Ayer Alejandro Hernández publicaba un post sobre la obra construida durante el sexenio anterior por parte de CONACULTA, los proyectos arquitectónicos adjudicados por asignación directa a un selecto grupo de arquitectos -todos con sede en DF al igual que las obras- y la manera en la que la gestión de Consuelo Saizar benefició a unos cuantos.

El artículo de Alejandro va en la tónica de cuestionar a Consuelo Saizar -extitular de CONACULTA-, entiendo la necesidad de voltear para atrás y revisar lo que se hizo durante el sexenio, sin embargo creo que no solo se le tiene que adjudicar la responsabilidad a una personas, considero que para que se den estos casos es necesario que los arquitectos demos nuestro brazo a torcer y que los medios especializados en arquitectura y ciudad nos quedemos callados, siguiendo con publicaciones que solo ven lo estético, publicando a los amigos y dejando de lado la crítica confrontativa.

Fotografía: Razi Marysol Machay // Creative Commons

Fotografía: Razi Marysol Machay // Creative Commons

La crítica que hace Alejandro sobre lo que pasó con la administración pasada es completamente necesaria, sin embargo resulta preocupante que solo se voltee a ver un lado de la moneda ¿No tienen responsabilidad los arquitectos involucrados? Para que existan actos de corrupción se requiere de las dos partes. Con esto no quiero decir que justifico a Consuelo ni su forma de actuar, sino que tenemos que ver las dos partes.

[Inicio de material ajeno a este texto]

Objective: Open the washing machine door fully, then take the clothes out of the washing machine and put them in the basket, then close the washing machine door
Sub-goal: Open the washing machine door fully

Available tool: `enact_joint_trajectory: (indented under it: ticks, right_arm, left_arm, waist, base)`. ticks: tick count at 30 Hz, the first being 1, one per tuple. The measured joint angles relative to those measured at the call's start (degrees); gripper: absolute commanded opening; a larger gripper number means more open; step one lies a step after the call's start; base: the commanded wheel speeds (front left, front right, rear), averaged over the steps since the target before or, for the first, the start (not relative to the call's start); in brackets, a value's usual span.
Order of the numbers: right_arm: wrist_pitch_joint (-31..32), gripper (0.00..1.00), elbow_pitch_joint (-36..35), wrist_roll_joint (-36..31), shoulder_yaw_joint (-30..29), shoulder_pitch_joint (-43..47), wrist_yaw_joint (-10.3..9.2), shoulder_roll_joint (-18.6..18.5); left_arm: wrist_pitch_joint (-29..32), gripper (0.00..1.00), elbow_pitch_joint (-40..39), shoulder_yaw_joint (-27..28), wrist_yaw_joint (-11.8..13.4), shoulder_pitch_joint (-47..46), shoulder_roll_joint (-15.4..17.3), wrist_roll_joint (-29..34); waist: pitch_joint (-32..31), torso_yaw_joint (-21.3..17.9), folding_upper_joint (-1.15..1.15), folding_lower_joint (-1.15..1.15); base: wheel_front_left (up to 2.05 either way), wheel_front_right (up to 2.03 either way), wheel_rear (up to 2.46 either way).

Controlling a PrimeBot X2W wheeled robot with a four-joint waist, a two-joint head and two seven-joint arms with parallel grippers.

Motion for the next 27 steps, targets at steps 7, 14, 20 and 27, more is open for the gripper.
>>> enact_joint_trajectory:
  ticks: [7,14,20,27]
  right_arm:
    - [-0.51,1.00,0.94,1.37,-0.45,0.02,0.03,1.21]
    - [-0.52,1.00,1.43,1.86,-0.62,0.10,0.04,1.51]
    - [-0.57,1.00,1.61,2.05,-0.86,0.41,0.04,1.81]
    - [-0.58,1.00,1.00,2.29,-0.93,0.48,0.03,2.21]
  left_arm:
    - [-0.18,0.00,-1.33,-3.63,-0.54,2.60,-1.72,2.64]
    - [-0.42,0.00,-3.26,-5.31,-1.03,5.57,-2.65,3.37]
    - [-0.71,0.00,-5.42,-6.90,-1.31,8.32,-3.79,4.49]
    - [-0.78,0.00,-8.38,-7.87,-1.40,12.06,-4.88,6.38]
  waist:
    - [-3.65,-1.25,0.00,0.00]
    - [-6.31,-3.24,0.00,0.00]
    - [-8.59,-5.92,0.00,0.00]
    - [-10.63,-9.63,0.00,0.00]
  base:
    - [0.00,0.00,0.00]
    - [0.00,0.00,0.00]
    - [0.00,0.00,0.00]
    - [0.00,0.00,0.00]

Como señala Alejandro en otro artículo la decisión de los arquitectos involucrados al aceptar el trabajo se justifica en que “se acepta pensando en la propia capacidad para hacer las cosas bien y mejor que otros ” pero ¿Realmente nos podemos justificar así como arquitectos? ¿Qué responsabilidad tenemos como profesionistas en impulsar una democratización de la arquitectura?

Entiendo que decir “no” a un proyecto de esa magnitud no sea nada sencillo y que existe la posibilidad de que en caso de hacerlo se cierren las puertas de la obra pública. Lo que no entiendo es que se tenga un discurso en el que se piden y se critican los concursos mal hechos, pero que por el otro se siga actuando de esta manera.

¿No sería responsabilidad de los arquitectos denunciar lo que pasa? En la medida en la que se comience a hablar del tema, se haga pública la manera de actuar, podremos pensar en una buena arquitectura pública, que esté sujeta a procesos adecuados, que sea incluyente y que no se concentre en unos cuantos.

Por otro lado tenemos a los medios especializados en arquitectura y ciudad ¿Qué responsabilidad tenemos? ¿Qué papel jugamos los que escribimos? Uno muy importante y que al parecer no hemos terminado de asimilar. Pareciera que los medios especializados en arquitectura, entre ellos los más grandes como Arquine y Archdaily solo están enfocados en mostrar las obras, incluso se “premia” a las oficinas con conferencias y publicaciones sobre su obra.

¿En donde quedó la responsabilidad crítica de las publicaciones? la crítica arquitectónica no solo debe estar enfocada al ámbito estético y material, la responsabilidad que se tiene como medios va más allá, resulta penoso que la influencia que se tiene se utilice solo para promover a unos cuantos y no se hagan cuestionamiento claros y firmes a las dos partes, al funcionario y al arquitecto. Es urgente que las revistas y sitios de arquitectura cuestionemos y critiquemos los proyectos no en el sentido estético, también en el social, y político.

Fotografía: vladimix // Creative Commons

Fotografía: vladimix // Creative Commons

El caso de CONACULTA no es aislado, la manera de actuar se repite en diversas dependencias a nivel federal, estatal y municipal, es algo que se habla en pláticas de café, sin embargo no se escribe de eso, se hacen oídos sordos y ojos ciegos, porque no sabemos si el siguiente beneficiado puede ser mi amigo o puedo ser yo. Las relaciones que se establecen entre políticos y arquitectos pareciera que tienen su base en voltear a otro lado cuando, no molestar y seguir en silencio para mantener el juego.

Sobre la centralización de los proyectos y las oficinas responsables es otro tema, uno en el que no tendríamos que pensar si se concursaran las obras, sin embargo parece que al día de hoy si no se está en el centro del país y en el grupo adecuado se se cierran las puertas. La arquitectura pública sigue siendo -y por lo visto seguirá siendo- un asunto de élites.